Pemungutan pajak yang terlalu keras saat ini dinilai Prastowo akan membuat kontraksi perekonomian. "Pemerintah juga bisa menawarkan skema angsuran untuk pelunasan pajak," kata dia.
(Baca: Jurus Sri Mulyani Tangkal Corona: Kerek Batas Maksimum Restitusi Pajak)
Selain karena kekhawatiran wabah corona, penerimaan pajak juga berpotensi tertekan akibat penurunan harga minyak dunia.
Berdasarkan analisis regresi Prastowo, setiap kenaikan atau penruunan harga minyak dunia sebesar US$ 1 per barel per tahun, maka penerimaan PPh migas akan mengalami kenaikan atau penurunan sebanyak Rp 776 miliar per tahun. Sementara penerimaan Sumber Daya Alam migas, akan mengalami kenaikan atau penurunan sebanyak Rp 2,7 triliun per tahun.

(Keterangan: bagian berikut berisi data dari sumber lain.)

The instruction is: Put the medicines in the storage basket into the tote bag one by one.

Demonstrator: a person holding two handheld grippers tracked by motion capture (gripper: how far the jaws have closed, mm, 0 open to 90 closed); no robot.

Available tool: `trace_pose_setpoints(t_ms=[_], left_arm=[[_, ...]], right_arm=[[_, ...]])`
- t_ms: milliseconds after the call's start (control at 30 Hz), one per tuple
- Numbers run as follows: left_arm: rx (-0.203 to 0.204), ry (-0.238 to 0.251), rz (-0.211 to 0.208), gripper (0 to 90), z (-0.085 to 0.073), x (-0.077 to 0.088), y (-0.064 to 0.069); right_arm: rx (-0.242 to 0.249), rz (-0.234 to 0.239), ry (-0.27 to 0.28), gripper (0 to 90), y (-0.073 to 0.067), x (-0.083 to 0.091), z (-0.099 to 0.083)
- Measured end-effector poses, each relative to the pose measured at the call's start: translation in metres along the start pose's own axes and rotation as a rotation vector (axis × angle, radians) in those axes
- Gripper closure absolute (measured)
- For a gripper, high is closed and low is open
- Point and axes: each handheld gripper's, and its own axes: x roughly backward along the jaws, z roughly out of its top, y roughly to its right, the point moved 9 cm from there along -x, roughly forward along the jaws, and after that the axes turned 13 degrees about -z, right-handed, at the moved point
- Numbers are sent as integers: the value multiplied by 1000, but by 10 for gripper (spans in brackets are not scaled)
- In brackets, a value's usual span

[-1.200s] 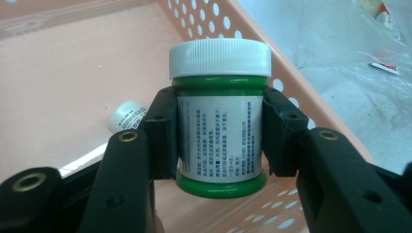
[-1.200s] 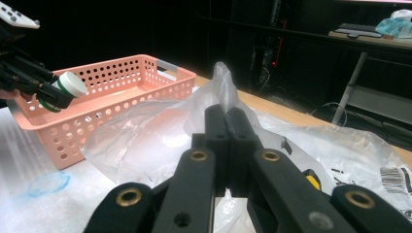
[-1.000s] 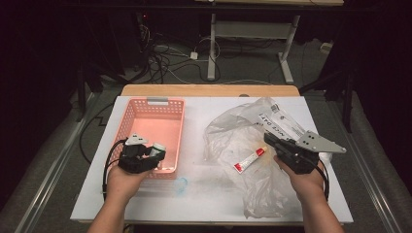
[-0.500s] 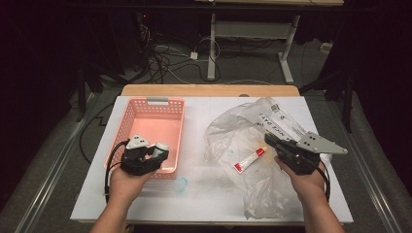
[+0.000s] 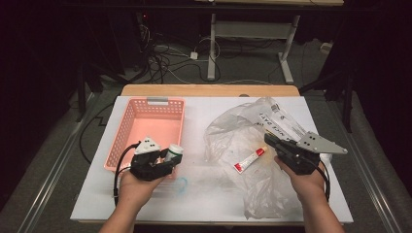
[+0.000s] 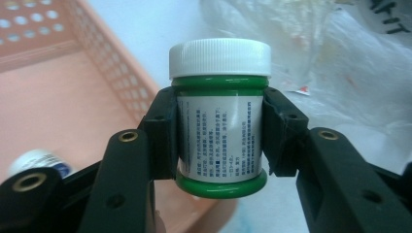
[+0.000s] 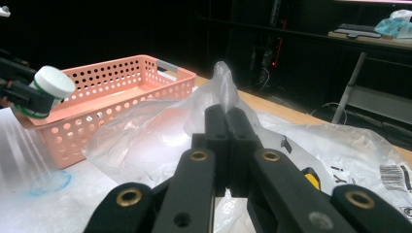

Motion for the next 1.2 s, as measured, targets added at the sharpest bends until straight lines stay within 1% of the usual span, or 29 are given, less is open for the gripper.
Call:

Adapun harga minyak dunia pada Selasa (10/3) masih berada di level bawah, sekitar US$ 30 per barel setelah anjlok lebih dari 20% pada hari sebelumnya.
Pemerintah menetapkan harga minyak Indonesia atau ICP dalam APBN sebesar US$ 63 per barel. Rata-rata ICP minyak mentah Indonesia pada Februari 2020 lalu pun hanya mencapai US$ 56,61 per barel, turun sebesar US$ 8,77 per barel dari US$ 65,38 per barel pada bulan sebelumnya.
Di sisi lain, realisasi PPh migas juga anjlok 53% pada Januari dibanding periode yang sama tahun lalu. Penerimaan PPh migas pada Januari hanya mencapai Rp 2,9 triliun.